**Task material**
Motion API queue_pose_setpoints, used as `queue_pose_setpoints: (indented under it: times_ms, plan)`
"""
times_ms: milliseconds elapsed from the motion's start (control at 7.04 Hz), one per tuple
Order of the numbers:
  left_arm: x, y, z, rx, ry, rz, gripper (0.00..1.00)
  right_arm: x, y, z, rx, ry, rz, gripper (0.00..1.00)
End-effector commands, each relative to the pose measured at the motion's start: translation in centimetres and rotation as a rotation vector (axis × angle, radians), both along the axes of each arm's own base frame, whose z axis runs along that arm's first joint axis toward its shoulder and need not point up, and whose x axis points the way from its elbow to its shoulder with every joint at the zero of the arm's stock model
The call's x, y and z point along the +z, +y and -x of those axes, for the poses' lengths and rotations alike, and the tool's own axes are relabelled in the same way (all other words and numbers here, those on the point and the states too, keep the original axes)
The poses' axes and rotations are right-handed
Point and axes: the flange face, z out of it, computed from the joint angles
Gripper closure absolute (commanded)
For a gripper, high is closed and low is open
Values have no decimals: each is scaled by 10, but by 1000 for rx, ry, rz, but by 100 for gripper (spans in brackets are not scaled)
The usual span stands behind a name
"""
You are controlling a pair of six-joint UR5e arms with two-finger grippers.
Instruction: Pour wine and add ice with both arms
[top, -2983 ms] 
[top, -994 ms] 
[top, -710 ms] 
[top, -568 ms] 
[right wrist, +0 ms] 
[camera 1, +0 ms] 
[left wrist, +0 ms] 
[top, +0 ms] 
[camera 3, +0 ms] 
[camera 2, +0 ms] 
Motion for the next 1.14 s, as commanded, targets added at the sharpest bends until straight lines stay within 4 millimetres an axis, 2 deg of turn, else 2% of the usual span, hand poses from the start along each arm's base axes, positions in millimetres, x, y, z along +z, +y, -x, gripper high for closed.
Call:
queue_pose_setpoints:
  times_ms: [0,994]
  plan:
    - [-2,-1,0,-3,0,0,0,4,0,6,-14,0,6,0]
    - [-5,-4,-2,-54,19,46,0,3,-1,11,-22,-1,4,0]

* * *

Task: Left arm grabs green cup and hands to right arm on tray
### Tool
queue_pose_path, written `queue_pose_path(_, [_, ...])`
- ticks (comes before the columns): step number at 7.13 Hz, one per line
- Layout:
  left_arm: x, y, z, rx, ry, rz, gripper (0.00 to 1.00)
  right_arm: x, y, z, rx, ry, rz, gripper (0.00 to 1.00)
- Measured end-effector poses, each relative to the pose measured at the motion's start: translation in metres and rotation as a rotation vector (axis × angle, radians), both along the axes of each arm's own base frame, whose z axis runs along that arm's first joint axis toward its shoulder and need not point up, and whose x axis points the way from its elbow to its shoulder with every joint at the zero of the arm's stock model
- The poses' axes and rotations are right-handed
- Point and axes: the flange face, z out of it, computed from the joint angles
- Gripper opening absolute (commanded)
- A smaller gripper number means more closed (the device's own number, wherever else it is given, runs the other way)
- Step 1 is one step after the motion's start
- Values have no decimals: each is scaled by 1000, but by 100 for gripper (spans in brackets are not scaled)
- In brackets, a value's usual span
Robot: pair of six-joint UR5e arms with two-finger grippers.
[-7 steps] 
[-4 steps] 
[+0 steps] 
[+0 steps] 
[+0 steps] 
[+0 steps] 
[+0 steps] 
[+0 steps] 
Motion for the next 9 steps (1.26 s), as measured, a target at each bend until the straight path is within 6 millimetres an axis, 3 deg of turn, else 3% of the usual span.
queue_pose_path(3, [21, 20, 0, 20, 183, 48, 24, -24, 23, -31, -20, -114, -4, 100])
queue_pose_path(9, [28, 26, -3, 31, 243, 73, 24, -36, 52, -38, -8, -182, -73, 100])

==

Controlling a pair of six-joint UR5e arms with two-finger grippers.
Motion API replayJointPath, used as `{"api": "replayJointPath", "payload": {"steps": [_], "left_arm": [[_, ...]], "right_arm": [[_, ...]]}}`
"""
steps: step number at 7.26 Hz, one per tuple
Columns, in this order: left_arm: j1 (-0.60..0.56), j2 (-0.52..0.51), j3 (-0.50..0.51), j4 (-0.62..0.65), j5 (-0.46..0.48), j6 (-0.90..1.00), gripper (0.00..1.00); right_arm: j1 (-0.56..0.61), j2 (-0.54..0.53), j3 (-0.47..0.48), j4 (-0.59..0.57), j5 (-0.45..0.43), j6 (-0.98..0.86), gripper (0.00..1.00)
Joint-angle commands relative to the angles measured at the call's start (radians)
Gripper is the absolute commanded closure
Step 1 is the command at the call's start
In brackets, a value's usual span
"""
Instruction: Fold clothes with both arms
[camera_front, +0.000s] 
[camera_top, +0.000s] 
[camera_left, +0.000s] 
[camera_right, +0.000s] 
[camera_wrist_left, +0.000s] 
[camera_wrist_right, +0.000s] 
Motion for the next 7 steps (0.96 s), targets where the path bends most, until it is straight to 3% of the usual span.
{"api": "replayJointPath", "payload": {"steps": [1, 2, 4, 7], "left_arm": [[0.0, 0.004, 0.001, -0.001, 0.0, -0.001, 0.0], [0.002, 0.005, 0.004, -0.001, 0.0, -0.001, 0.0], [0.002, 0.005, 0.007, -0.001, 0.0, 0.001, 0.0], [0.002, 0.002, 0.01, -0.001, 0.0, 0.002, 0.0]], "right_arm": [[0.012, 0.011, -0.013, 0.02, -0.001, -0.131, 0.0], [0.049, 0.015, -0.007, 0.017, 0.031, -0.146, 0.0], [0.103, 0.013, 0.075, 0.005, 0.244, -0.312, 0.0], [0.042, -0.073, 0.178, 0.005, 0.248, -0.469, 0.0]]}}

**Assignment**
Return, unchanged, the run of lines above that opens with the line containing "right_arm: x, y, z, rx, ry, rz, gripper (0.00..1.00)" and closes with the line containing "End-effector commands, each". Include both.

**Answer for the task**
  right_arm: x, y, z, rx, ry, rz, gripper (0.00..1.00)
End-effector commands, each relative to the pose measured at the motion's start: translation in centimetres and rotation as a rotation vector (axis × angle, radians), both along the axes of each arm's own base frame, whose z axis runs along that arm's first joint axis toward its shoulder and need not point up, and whose x axis points the way from its elbow to its shoulder with every joint at the zero of the arm's stock model

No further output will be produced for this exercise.